You are viewing a plain text version of this content. The canonical link for it is here.
Posted to reviews@spark.apache.org by GitBox <gi...@apache.org> on 2020/07/02 14:22:15 UTC

[GitHub] [spark] Ngone51 commented on a change in pull request #28967: [SPARK-32149][SHUFFLE] Improve file path name normalisation at block resolution within the external shuffle service

Ngone51 commented on a change in pull request #28967:
URL: https://github.com/apache/spark/pull/28967#discussion_r449038268



##########
File path: common/network-shuffle/src/main/java/org/apache/spark/network/shuffle/ExecutorDiskUtils.java
##########
@@ -45,34 +31,16 @@ public static File getFile(String[] localDirs, int subDirsPerLocalDir, String fi
     int hash = JavaUtils.nonNegativeHash(filename);
     String localDir = localDirs[hash % localDirs.length];
     int subDirId = (hash / localDirs.length) % subDirsPerLocalDir;
-    return new File(createNormalizedInternedPathname(
-        localDir, String.format("%02x", subDirId), filename));
-  }
-
-  /**
-   * This method is needed to avoid the situation when multiple File instances for the
-   * same pathname "foo/bar" are created, each with a separate copy of the "foo/bar" String.
-   * According to measurements, in some scenarios such duplicate strings may waste a lot
-   * of memory (~ 10% of the heap).
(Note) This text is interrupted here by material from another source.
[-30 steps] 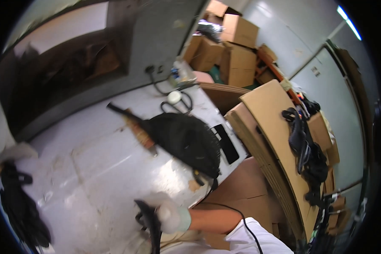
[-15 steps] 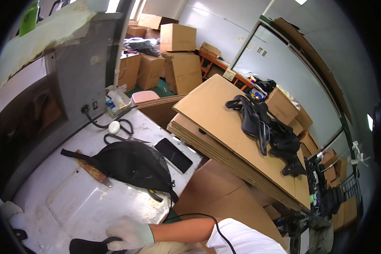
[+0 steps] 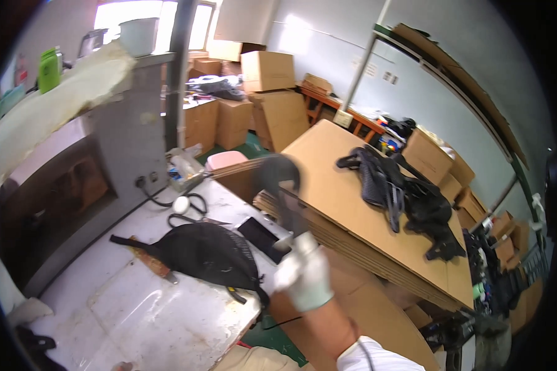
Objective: Inspecting and handling bicycle saddles at a workbench, including placing them in a specialized machine for heating or pressing.
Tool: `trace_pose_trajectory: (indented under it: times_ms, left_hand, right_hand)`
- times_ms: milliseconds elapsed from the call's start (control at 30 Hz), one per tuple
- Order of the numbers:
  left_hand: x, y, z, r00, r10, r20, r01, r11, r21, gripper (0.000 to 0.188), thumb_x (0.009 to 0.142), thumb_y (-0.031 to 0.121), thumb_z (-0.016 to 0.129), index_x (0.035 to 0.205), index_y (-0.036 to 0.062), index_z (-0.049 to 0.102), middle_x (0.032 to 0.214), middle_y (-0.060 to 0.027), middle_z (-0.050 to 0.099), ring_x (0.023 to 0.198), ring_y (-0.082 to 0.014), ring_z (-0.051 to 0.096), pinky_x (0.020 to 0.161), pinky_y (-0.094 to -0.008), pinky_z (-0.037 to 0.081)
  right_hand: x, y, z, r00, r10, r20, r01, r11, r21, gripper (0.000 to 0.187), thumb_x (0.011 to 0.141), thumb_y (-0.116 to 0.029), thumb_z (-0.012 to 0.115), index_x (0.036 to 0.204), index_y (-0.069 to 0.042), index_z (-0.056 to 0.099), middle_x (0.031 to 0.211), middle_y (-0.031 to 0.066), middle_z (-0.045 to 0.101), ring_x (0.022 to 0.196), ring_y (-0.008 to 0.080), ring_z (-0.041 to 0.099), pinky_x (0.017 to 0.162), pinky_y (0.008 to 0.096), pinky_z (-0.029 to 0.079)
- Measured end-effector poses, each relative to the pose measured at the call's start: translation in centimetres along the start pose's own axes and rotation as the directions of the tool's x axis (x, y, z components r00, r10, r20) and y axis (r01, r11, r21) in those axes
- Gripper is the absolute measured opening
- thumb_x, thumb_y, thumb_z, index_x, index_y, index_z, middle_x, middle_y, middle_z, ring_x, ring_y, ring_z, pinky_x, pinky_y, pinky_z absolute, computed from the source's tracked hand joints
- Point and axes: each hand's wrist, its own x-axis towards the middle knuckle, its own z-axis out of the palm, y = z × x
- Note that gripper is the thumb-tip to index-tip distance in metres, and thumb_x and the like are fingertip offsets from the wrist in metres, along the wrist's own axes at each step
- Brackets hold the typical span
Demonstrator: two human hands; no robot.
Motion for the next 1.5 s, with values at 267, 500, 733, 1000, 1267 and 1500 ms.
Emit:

To avoid that, we intern the pathname, and before that
-   * we make sure that it's in a normalized form (contains no "//", "///" etc.) Otherwise,
-   * the internal code in java.io.File would normalize it later, creating a new "foo/bar"
-   * String copy. Unfortunately, we cannot just reuse the normalization code that java.io.File
-   * uses, since it is in the package-private class java.io.FileSystem.
-   *
-   * On Windows, separator "\" is used instead of "/".
-   *
-   * "\\" is a legal character in path name on Unix-like OS, but illegal on Windows.
-   */
-  @VisibleForTesting
-  static String createNormalizedInternedPathname(String dir1, String dir2, String fname) {
-    String pathname = dir1 + File.separator + dir2 + File.separator + fname;
-    Matcher m = MULTIPLE_SEPARATORS.matcher(pathname);
-    pathname = m.replaceAll(Matcher.quoteReplacement(File.separator));
-    // A single trailing slash needs to be taken care of separately
-    if (pathname.length() > 1 && pathname.charAt(pathname.length() - 1) == File.separatorChar) {
-      pathname = pathname.substring(0, pathname.length() - 1);
-    }
-    return pathname.intern();
+    final String notNormalizedPath =
+      localDir + File.separator + String.format("%02x", subDirId) + File.separator + filename;
+    // Interning the normalized path as according to measurements, in some scenarios such
+    // duplicate strings may waste a lot of memory (~ 10% of the heap).
+    // Unfortunately, we cannot just call the normalization code that java.io.File
+    // uses, since it is in the package-private class java.io.FileSystem.
+    // So we are creating a File just to get the normalized path back to intern it.
+    // Finally a new File is built and returned with this interned normalized path.
+    final String normalizedInternedPath = new File(notNormalizedPath).getPath().intern();

Review comment:
       The first constructed File uses the un-interned paths, so it may also hit the issue commented above?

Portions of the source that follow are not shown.